Another form of ID theft involves the person showing up at a hospital emergency room for treatment they can’t afford, perhaps using a fake ID— “and you’ll find out you’ve got $25,000 of medical bills” because it’s hard to prove it wasn’t you, Sgt. Warren noted.
Still another potential consequence of identity theft is that the thief armed with a fake ID may get traffic tickets, resulting in warrants for your arrest, she added.
Giving a humorous example of how the innocent victim might react, she said they could protest “I’ve never been to Kentucky. I’ve never strangled a cat.” But, she said after the meeting, it may take more than claiming it’s not you to clear the matter up.
“This (ID theft) is a big deal, so when I tell you try to prevent it, try to prevent,” she urged, although she acknowledged that “you really cannot protect yourself 100 percent.”
She urged getting with your bank, or ID theft prevention companies like LifeLock, so those firms can contact companies if you become a victim.
Sgt. Warren also cautioned that identity thieves get information from your trash. In one case, a man got a credit card statement from someone’s garbage in an upper-class Dallas neighborhood, and spent the victim’s money after returning to Upshur County, the detective noted.
She urged getting a shredder that makes “confetti” (rather than strips) of such documents, or burning them. Shredded strips of documents can be put together, she warned.
The speaker also warned against throwing away old computers, saying information on their hard drives is retrievable. They should either be “torched,” taken to a disposal company, or have their hard drives cut up, Sgt. Warren said.
In addition, she said, don’t put personal information out in public by throwing away certain mail at the Post Office.

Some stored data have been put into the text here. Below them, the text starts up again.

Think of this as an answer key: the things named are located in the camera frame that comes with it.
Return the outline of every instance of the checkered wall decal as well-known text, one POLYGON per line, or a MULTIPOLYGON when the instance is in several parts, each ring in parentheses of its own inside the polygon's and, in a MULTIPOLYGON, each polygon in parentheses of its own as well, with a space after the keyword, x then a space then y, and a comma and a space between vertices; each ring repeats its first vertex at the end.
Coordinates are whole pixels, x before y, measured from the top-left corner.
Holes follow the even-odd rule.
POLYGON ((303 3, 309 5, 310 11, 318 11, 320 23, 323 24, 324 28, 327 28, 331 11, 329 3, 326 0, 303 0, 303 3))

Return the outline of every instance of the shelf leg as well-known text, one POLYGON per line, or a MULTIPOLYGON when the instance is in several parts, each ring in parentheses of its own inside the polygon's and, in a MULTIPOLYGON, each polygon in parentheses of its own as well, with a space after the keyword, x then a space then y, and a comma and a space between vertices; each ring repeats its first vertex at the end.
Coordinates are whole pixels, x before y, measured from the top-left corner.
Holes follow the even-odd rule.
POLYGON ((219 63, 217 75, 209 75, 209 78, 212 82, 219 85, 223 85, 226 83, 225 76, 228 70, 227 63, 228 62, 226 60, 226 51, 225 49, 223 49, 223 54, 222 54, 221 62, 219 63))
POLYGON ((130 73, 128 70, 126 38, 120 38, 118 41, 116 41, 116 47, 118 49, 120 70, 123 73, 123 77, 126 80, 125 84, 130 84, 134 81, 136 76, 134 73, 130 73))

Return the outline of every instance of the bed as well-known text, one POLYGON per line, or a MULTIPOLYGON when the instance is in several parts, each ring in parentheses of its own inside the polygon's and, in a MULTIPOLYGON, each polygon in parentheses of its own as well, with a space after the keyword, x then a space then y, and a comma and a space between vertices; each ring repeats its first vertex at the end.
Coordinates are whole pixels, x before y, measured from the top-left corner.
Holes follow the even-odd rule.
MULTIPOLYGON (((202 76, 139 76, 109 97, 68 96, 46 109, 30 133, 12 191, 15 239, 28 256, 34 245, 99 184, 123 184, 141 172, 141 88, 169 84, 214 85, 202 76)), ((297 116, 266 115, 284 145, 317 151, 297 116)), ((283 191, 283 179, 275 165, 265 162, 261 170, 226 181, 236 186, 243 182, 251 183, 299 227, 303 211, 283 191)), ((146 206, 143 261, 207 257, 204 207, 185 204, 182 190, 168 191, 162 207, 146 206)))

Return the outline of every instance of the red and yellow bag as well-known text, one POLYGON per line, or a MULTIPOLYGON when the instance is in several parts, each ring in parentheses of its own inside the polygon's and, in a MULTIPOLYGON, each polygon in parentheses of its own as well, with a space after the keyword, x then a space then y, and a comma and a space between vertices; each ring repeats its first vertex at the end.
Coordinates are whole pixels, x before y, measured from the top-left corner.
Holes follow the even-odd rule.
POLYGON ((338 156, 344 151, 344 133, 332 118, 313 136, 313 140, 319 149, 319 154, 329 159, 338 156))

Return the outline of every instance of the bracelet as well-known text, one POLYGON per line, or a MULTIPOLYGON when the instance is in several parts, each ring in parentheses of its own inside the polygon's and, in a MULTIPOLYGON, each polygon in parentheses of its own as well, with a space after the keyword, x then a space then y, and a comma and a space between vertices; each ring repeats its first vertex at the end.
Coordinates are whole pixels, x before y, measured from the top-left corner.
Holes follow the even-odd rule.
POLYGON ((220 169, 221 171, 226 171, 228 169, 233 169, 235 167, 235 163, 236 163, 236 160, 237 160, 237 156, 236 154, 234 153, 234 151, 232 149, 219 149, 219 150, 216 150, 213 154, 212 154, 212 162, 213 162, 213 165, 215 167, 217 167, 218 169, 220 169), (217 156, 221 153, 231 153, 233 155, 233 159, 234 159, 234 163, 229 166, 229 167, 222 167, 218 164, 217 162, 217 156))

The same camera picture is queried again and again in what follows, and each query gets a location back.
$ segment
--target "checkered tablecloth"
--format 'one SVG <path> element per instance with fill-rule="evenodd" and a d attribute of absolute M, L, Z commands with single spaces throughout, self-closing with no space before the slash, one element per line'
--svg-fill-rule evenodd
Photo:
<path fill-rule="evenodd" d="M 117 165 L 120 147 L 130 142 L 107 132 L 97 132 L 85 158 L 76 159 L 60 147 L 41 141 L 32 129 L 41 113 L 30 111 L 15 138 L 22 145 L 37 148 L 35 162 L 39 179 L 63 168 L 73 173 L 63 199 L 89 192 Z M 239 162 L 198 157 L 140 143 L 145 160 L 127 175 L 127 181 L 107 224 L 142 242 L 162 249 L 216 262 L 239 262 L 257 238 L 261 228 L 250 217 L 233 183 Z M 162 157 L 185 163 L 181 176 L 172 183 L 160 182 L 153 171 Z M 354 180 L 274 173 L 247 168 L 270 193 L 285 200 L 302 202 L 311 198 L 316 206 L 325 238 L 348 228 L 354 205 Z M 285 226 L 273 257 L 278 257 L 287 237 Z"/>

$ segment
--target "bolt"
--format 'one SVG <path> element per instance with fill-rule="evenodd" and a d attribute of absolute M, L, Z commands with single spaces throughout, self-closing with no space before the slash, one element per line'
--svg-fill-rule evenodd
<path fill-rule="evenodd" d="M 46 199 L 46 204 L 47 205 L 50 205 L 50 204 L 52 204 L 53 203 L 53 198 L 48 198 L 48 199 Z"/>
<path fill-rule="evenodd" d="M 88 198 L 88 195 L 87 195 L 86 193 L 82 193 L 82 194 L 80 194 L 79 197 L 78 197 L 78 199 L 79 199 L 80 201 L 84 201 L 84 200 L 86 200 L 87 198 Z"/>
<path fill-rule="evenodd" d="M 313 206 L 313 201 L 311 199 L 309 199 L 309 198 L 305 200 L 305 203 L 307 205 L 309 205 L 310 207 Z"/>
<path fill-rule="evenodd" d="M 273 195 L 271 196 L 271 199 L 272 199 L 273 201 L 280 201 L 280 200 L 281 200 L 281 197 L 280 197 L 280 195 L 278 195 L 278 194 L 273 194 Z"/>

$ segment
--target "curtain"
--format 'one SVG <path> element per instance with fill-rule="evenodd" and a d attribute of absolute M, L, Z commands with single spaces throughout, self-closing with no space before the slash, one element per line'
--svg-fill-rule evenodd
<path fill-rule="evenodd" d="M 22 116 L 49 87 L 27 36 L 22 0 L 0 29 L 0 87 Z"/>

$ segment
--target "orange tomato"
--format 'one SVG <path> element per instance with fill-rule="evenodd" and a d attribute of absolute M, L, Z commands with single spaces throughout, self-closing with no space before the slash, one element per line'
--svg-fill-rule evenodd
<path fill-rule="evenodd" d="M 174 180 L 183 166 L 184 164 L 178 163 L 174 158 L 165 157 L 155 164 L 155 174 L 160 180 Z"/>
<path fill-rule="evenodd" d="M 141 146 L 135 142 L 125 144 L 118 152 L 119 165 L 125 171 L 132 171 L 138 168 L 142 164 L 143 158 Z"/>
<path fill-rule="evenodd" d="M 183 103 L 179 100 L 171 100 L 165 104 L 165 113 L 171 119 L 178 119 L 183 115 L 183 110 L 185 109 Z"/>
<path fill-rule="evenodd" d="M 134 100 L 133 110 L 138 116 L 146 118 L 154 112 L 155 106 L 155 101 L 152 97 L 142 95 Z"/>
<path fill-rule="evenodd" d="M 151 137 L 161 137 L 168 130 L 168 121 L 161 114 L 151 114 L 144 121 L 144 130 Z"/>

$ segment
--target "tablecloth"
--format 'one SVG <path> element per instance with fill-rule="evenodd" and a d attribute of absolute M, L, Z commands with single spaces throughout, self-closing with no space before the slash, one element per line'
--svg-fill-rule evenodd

Furthermore, “you need to be monitoring your credit report,” Sgt. Warren said. She urged getting a free such report at least once yearly from www.freecreditreport.com.
She also urged checking with all three of the major credit agencies—Equifax, Experian, and Transunion—annually if you aren’t subscibing to a service like LifeLock. Those three agencies “don’t all share the same information,” she said. However, she warned that inquiries lower your credit rating.
If someone becomes the victim of ID theft, they should call police and contact the Federal Trade Commission by email, she said. That will “flag” your information, and they can contact you or the business if someone applies for a credit card in your name, Sgt. Warren said.
But while that creates a “roadblock,” she said, she warned that she wasn’t saying it’s “foolproof.”
“Hopefully, you’ll be prepared” for ID theft, “and there won’t be near as much damage when it’s done,” she told the audience. “It can ruin you financially.”